Curve curvature¶
The curvature of a curve corresponds to the variation of its tangent : if the tangent stays the same, the curve is flat. When the curve bends, its tangent vector varies. Since the tangent is related to the derivative of the curve, the curvature is therefore related to its second derivative.
%matplotlib inline
#These are the python libraries used to illustrate this course
import matplotlib
import matplotlib.pyplot as plt
import matplotlib.animation
import numpy as np
import io
import math
from IPython.display import HTML
import ipywidgets as widgets
from mpl_toolkits.mplot3d import Axes3D
Let's first plot some Bézier curves and their tangent vector.
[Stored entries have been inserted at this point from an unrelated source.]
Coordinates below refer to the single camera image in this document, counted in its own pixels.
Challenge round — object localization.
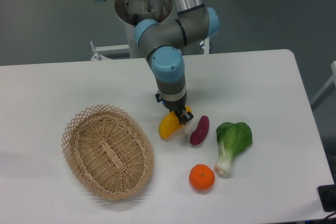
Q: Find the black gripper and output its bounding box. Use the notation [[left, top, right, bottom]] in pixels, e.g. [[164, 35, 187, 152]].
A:
[[155, 93, 194, 125]]

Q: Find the yellow mango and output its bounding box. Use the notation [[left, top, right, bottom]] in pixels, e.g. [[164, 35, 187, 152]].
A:
[[158, 111, 184, 140]]

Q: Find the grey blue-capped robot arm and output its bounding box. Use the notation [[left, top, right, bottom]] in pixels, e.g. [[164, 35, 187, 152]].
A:
[[96, 0, 220, 125]]

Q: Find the purple sweet potato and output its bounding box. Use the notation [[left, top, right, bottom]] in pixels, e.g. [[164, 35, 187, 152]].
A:
[[190, 115, 209, 146]]

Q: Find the green bok choy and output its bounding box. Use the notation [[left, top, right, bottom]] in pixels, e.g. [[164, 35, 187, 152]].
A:
[[214, 122, 253, 176]]

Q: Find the orange mandarin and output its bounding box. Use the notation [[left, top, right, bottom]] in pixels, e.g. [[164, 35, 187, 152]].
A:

def bezier(p0, p1, p2, p3):
B0 = lambda t : (1-t)**3
B1 = lambda t : 3*t*((1-t)**2)
B2 = lambda t : 3*(t**2)*(1-t)
B3 = lambda t : t**3
return lambda t : p0 * B0(t) + p1 * B1(t) + p2 * B2(t) + p3 * B3(t)
def bezier_tangent(p0, p1, p2, p3):
B0t = lambda t : -3*((1-t)**2)
B1t = lambda t : 3*(1-t)*(1-3*t)
B2t = lambda t : 3*t*(2-3*t)
B3t = lambda t : 3*(t**2)
return lambda t : p0 * B0t(t) + p1 * B1t(t) + p2 * B2t(t) + p3 * B3t(t)
def bezier_tangent_update(cx = 0.2, t = 0.5):
p = np.array([
[0,0],
[cx, 1],
[0.8, -1],
[1,0]
])
bx = bezier(*p[:,0])
by = bezier(*p[:,1])
ts = np.linspace(0,1,100)
fig, ax = plt.subplots(figsize = (8,8))
ax.plot(bx(ts), by(ts))
ax.plot(p[:2,0], p[:2,1], '-o')
ax.plot(p[2:,0], p[2:,1], '-o')
pt = np.array([bezier(*p[:,0])(t), bezier(*p[:,1])(t)])
ax.scatter([pt[0]], [pt[1]], color = 'tomato')
dpt = np.array([bezier_tangent(*p[:,0])(t), bezier_tangent(*p[:,1])(t)])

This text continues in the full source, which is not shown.